Because he plays with his food, cut curliques in my 4-hour creme brulee
but then, when she breaks the pattern, the speaker admits her attempts at trying to convince herself and us of her hatred.
Because he’s got a heart the size of a chipped acorn, the brains of a squirrel, he’s a jerk,
a little girl’s blouse,
a felon but straight-seamed
a cream-faced, two-penny
scoundrel and a kitten-kicker,
a real badass
and I want him back, oh yeah.
It’s a perilous proposition, of tone, of the anaphoric form overpowering the subject, but, in this case, it’s one that pays off.

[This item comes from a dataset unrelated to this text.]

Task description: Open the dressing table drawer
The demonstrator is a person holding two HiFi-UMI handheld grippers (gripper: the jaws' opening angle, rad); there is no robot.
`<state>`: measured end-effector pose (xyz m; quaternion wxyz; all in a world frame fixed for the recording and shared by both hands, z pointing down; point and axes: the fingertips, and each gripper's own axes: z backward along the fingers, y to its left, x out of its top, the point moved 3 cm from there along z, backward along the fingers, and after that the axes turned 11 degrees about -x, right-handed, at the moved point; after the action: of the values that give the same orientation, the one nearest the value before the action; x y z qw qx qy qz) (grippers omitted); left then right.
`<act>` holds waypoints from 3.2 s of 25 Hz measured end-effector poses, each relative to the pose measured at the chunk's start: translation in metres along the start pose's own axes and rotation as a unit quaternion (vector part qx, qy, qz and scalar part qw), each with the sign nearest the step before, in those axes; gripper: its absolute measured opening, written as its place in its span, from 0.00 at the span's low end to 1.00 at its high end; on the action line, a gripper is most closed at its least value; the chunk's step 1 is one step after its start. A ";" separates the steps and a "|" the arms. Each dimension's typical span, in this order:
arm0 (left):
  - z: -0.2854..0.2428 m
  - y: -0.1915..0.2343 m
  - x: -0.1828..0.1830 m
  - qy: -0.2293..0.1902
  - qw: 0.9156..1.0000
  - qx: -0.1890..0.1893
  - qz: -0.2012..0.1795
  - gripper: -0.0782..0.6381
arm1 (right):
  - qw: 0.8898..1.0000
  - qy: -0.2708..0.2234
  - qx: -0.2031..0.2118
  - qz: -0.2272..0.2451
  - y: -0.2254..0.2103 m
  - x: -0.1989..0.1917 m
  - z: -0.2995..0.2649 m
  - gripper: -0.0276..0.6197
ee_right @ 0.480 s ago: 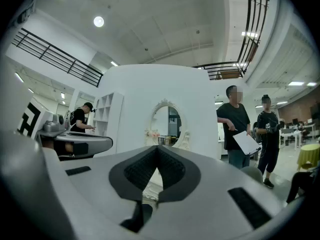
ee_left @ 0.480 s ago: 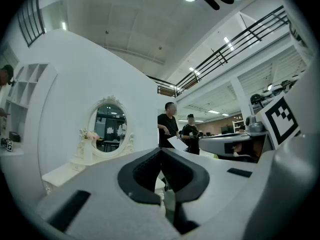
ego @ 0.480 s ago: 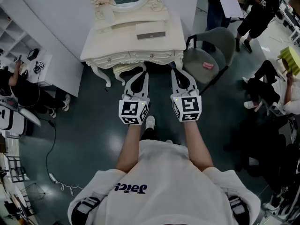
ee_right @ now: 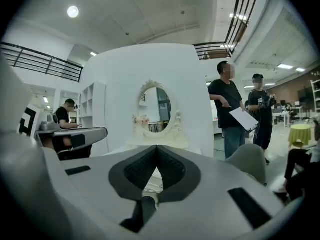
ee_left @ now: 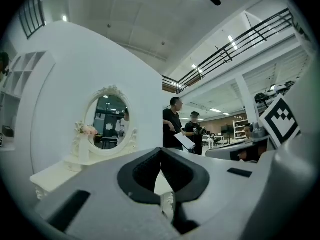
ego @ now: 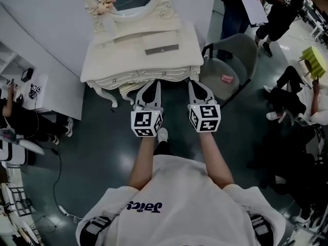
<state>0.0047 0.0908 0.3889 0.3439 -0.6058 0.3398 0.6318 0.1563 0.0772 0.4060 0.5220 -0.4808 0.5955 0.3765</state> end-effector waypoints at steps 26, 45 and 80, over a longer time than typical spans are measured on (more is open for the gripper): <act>-0.145 0.227 -0.077 0.059 0.991 -0.090 0.075 0.13 | 0.989 0.146 -0.017 -0.017 0.078 -0.047 -0.273 0.05; -0.244 0.277 -0.133 0.103 0.987 -0.076 0.098 0.13 | 0.952 0.296 0.006 -0.077 0.025 -0.153 -0.402 0.06; -0.297 0.340 -0.179 0.142 0.981 -0.034 0.130 0.13 | 0.920 0.386 0.033 -0.048 0.027 -0.223 -0.486 0.15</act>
<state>-0.1197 -0.3458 0.5615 0.1861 -0.6513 0.4396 0.5898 0.0020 -0.3380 0.7074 0.2845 -0.5996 0.7390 0.1157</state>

Consider Shakespeare’s Sonnet 130, which inverts the celebration of the beautiful beloved and opens with these lines:
My mistress’ eyes are nothing like the sun;
Coral is far more red, than her lips red:
If snow be white, why then her breasts are dun;
If hairs be wires, black wires grow on her head.
Subverting expectations is a big risk, but it humanizes the beloved, the speaker, and the sonnet form.
Form, obviously, is where the most risks can be taken. Contemporary poetics allows for a variety of formal options—from fractal use of the page to prose poems to fixed forms. I have a student right now who regularly threatens to drop my class if I make her write in fixed forms: so more than ever I want to assign everyone a villanelle or terza rima. She’s afraid of failure in writing in form. Yet failure teaches us more than success.
But nothing prevents us from making up forms, too. Jim Simmerman’s assignment “Twenty Little Poetry Projects” in The Practice of Poetry seems, at first glance, extremely difficult. Students, when presented with it, often complain that it’s “impossible.” Invariably, students write their best poems by rising to the challenge of the form that forces them to put subject matter further down their list of concerns.
For writers, particularly in the early stage of their careers, trained to think about what their poems are about, putting form—putting prosody—before subject matter can feel like dangerous. We want to say something meaningful, and we want our experiences to be validated. But there’s another way of thinking, and that’s like the old woman in E.M Forester’s Aspects of the Novel, who says “How can I know what I think till I see what I say?” Byt this logic, then, intelligence is created by the very act of writing.
We’re thinking all the time, most of it unconsciously. We don’t think to get our lungs to breathe; we don’t think to fall in love. Most of us have seen something (a dog running down the street) and made connections to other events, other experiences, other times (an ex who had a similar dog, or a fact about golden retrievers we saw on Animal Planet); suddenly, what had been unconsciously happening is brought to consciousness. Not thinking about subject matter, but thinking about form and prosody, might allow unconscious thoughts to bubble up. It’s a risk of trusting our poetics. And poetics, not subject matter, is truly what writing a poem is about. We must remember: if we’re choosing to write in verse, we have to consider what it is the line gives us. It gives us formal concerns. Taking risks with form can lead to the most rewarding poems.